Surrounded by hay bales lining the stage, Ryan spoke at the soapbox, an Iowa state fair staple, where Ryan's running mate, Mitt Romney, was heckled last year after making a comment that has stuck with him throughout this campaign.
"Corporations are people, my friend," Romney said last year on the same stage, as protesters shouted him down.
Ryan's stop at the fair was his first solo trip as Romney's running mate, and he was greeted by a crush of supporters, media and protesters.
As he made his way to the famous Iowa Fair soapbox, he was surrounded by cameras, reporters and those trying to get a look at the GOP ticket's No. 2 man. He shook hands and introduced himself to voters with a casual statement: "Hi, I'm Paul."

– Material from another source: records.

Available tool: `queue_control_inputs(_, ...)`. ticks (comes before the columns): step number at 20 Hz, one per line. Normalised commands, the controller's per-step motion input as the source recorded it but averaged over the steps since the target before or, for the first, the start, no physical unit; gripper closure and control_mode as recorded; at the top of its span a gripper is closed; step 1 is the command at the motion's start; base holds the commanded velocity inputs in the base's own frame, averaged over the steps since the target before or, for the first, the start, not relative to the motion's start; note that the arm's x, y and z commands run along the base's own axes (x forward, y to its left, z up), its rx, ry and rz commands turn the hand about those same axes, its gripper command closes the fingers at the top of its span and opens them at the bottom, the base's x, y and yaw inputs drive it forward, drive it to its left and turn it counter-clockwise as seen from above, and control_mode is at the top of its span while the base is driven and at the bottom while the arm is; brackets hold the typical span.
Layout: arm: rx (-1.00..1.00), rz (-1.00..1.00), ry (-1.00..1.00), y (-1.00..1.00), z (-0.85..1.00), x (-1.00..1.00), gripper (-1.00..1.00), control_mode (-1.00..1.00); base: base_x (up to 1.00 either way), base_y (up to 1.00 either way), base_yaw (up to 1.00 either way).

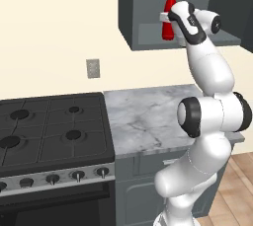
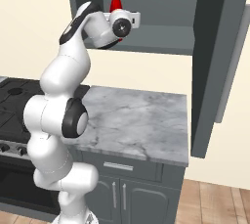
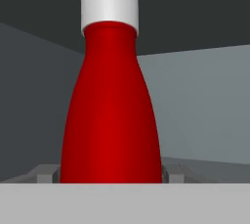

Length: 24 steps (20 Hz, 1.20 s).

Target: Pick the water bottle from the counter and place it in the open cabinet.

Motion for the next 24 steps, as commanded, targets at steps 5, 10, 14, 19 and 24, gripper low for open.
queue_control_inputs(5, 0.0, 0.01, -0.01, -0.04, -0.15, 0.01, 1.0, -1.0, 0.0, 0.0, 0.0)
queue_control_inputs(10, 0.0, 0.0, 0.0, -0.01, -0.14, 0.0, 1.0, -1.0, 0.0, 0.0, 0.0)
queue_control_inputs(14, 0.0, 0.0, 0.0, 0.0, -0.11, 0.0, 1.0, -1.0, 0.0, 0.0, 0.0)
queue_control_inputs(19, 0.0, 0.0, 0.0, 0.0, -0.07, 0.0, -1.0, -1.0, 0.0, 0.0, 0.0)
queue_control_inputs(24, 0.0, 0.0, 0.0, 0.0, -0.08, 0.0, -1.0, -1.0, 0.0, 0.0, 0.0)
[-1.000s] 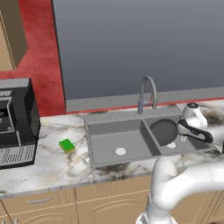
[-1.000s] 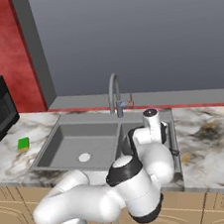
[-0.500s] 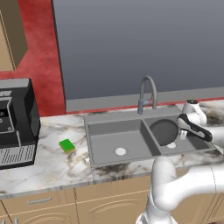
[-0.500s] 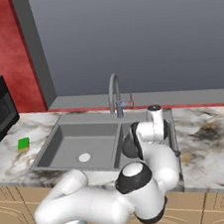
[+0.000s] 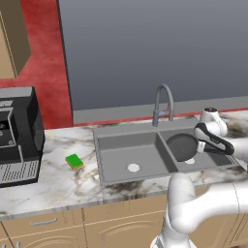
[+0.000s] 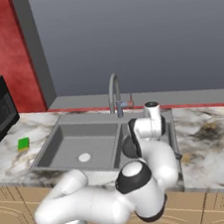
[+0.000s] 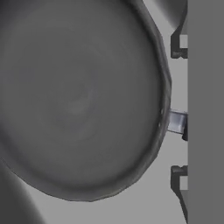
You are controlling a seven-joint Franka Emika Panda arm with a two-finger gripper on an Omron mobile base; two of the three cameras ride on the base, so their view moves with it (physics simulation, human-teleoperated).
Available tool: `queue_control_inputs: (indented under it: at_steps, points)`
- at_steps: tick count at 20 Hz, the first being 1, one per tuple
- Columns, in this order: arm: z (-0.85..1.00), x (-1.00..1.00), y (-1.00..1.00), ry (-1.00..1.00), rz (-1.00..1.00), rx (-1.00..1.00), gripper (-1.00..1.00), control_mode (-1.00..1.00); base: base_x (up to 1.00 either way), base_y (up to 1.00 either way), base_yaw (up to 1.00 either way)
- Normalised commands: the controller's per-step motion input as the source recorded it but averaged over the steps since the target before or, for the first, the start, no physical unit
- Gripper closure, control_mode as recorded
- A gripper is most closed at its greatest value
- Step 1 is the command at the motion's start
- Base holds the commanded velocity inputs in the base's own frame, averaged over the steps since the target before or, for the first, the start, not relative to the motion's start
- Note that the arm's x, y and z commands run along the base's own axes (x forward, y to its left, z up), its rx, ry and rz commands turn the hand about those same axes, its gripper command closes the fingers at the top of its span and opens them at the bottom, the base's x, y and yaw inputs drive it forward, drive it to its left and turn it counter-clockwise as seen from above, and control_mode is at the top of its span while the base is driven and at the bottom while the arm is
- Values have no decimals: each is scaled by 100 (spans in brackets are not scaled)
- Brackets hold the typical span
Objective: Pick the pan and sponge and place them into the sink. Then turn on the water.
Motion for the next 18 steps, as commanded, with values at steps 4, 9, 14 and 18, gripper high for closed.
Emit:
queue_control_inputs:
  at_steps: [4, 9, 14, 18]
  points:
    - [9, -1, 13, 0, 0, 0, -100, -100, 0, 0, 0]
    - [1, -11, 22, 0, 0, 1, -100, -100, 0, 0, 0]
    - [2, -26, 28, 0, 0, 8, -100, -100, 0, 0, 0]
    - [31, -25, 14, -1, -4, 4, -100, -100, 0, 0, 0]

Ryan's first foray into Iowa came on the same day when President Obama began his bus tour through the Hawkeye state.
"I heard that President Obama is starting his bus tour today and I heard he wasn't going to come to the Iowa State Fair," Paul said.

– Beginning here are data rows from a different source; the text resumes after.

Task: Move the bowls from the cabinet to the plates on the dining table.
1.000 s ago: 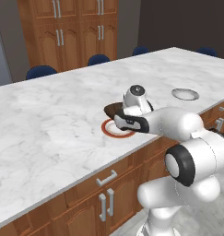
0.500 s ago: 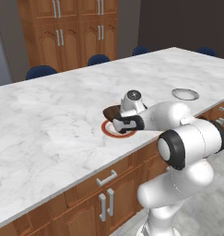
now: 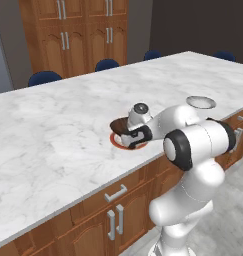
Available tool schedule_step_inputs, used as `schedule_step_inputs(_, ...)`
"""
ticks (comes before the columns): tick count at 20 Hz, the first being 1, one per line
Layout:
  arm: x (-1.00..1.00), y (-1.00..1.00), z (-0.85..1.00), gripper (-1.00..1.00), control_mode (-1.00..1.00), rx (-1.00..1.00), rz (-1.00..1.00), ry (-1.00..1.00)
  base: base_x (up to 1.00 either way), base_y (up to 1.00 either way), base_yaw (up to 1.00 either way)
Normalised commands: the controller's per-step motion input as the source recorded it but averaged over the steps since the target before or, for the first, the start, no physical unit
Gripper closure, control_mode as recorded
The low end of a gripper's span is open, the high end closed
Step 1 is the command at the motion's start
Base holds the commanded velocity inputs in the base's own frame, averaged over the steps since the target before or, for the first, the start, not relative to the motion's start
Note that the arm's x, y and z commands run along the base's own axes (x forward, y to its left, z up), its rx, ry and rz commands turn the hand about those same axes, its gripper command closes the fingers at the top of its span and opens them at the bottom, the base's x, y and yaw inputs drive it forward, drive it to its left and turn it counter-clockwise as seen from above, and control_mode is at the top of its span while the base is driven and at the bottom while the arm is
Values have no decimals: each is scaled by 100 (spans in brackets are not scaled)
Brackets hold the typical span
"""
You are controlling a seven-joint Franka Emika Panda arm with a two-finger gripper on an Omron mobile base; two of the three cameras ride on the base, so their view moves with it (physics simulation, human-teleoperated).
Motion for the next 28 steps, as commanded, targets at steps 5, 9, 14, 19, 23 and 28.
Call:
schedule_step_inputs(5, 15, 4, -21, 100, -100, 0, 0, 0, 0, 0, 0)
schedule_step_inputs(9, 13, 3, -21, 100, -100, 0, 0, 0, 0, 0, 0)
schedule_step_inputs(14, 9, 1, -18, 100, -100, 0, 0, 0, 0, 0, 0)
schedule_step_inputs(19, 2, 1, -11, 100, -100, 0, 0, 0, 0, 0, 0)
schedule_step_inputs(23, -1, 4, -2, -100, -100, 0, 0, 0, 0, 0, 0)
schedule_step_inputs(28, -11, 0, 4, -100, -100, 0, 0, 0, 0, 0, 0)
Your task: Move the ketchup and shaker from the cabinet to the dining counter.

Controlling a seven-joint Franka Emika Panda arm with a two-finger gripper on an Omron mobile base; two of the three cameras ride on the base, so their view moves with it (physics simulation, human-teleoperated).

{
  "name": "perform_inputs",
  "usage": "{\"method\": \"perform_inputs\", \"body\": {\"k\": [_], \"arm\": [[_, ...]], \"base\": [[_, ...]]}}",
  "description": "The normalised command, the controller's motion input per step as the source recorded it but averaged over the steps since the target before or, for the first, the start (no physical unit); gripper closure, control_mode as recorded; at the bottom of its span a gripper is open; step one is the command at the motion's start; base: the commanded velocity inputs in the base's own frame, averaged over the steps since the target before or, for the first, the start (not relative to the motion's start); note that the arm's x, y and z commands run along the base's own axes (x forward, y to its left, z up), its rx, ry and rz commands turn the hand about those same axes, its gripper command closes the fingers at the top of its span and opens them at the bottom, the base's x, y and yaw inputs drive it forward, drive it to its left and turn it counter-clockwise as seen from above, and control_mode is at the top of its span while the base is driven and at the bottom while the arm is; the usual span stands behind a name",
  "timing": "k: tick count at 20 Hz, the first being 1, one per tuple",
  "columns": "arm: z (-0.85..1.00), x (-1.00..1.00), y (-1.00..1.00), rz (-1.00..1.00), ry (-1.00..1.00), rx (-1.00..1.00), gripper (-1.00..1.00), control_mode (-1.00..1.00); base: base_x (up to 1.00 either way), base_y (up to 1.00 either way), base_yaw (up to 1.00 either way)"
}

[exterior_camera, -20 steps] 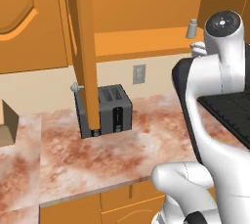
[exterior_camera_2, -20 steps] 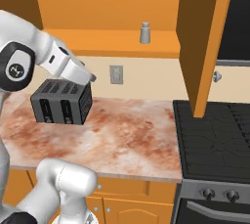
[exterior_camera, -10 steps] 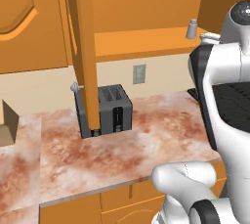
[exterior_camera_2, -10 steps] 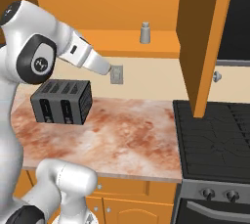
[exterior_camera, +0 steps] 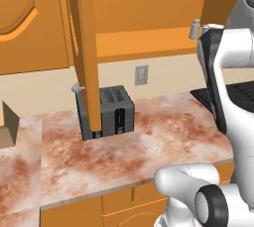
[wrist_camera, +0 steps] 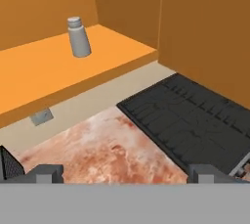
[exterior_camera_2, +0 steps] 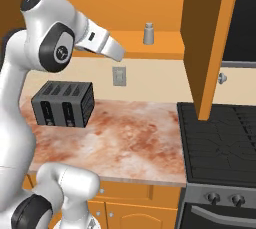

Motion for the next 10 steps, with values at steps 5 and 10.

"Are you going to cut Medicare?" a woman shouted.
"It's funny because Iowans and Wisconsinites, we like to be respectful of one another and peaceful with one another and listen to one another. These ladies must not be from Iowa or Wisconsin," Paul said, referring to the protesters.
And that's when things got much rowdier. A female protester began to climb on the small stage. She was able to get up before being dragged off by Ryan's Secret Service detail.

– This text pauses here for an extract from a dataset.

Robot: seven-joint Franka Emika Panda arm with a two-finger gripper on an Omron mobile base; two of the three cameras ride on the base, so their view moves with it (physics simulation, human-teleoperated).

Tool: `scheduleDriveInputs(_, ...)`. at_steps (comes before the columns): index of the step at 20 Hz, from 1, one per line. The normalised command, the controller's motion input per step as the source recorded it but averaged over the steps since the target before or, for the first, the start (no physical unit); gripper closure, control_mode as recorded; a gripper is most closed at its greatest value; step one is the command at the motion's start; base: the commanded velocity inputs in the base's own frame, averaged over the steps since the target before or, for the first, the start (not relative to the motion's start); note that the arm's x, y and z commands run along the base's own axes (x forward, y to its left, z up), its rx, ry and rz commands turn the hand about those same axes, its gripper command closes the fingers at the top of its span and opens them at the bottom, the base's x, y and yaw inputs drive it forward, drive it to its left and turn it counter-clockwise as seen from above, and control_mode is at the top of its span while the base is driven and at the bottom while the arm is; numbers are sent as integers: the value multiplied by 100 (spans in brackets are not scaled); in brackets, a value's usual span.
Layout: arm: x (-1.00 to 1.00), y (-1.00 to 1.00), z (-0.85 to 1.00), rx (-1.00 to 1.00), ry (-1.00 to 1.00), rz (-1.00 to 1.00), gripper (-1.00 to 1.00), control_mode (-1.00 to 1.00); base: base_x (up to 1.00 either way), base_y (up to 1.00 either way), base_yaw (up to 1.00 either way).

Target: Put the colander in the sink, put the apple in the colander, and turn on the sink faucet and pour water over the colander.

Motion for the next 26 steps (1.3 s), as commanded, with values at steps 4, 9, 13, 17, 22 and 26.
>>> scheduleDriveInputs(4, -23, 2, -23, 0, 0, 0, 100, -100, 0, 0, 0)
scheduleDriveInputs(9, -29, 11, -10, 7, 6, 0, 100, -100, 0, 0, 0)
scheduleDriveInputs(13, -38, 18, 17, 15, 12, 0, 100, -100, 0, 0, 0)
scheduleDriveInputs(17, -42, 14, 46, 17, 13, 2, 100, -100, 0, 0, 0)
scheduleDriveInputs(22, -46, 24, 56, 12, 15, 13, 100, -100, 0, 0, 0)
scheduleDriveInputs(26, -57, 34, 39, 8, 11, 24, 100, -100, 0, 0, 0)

Ryan, dressed in a red checked shirt and jeans, continued with his pitch to the rest of the crowd, many holding Romney signs or even standing in front of protesters.
"My guess is the reason that President Obama isn't making it here from Council Bluffs is he only knows left turns, but as you see the president come through on his bus tour you may ask him the same question I get asked all over America and that is where are the jobs Mr. President."
An older male protester with a white beard was also heckling Ryan, telling him to, "End the wars" and "Stop the wars on the common good."
Ryan also tried to identify with the voters in this battleground state.
"I feel such kindred spirits here," the Wisconsin congressman, 42, said. "We are united as upper midwesterners, but, you know what it is? At the end of the day, we are Americans."
Ryan was joined at the fair by RNC Chairman Reince Priebus, as well as Romney friend and confidante Bob White.
As Ryan walked out the state fair along Grand Avenue, a protester on the side yelled at him, calling him a "f-ing disgrace."
But it wasn't just protests that met Ryan. Supporters reached out their hands to touch Ryan and shouted words of encouragement to the vice presidential candidate.
"I think he's conservative. He's right on the money," one woman told ABC News. "He's correct on the money, and we need to cut back, stop spending money that we don't have."
"Did you see his blue eyes?" one woman shouted at another after Ryan passed her.
And many people at the fair still didn't know quite who Ryan was two only days after he joined the Republican ticket.
"He's cute right?" one man jokingly said to his friend
"I guess so," another woman said.
While he participated in the typical campaign fare of shaking hands and stopping to talk to babies, the health conscious Ryan stayed away from one of the fairs staples: fried food.
He stopped to talk to voters at a few stands, but didn't sample any of the tasty fried treats.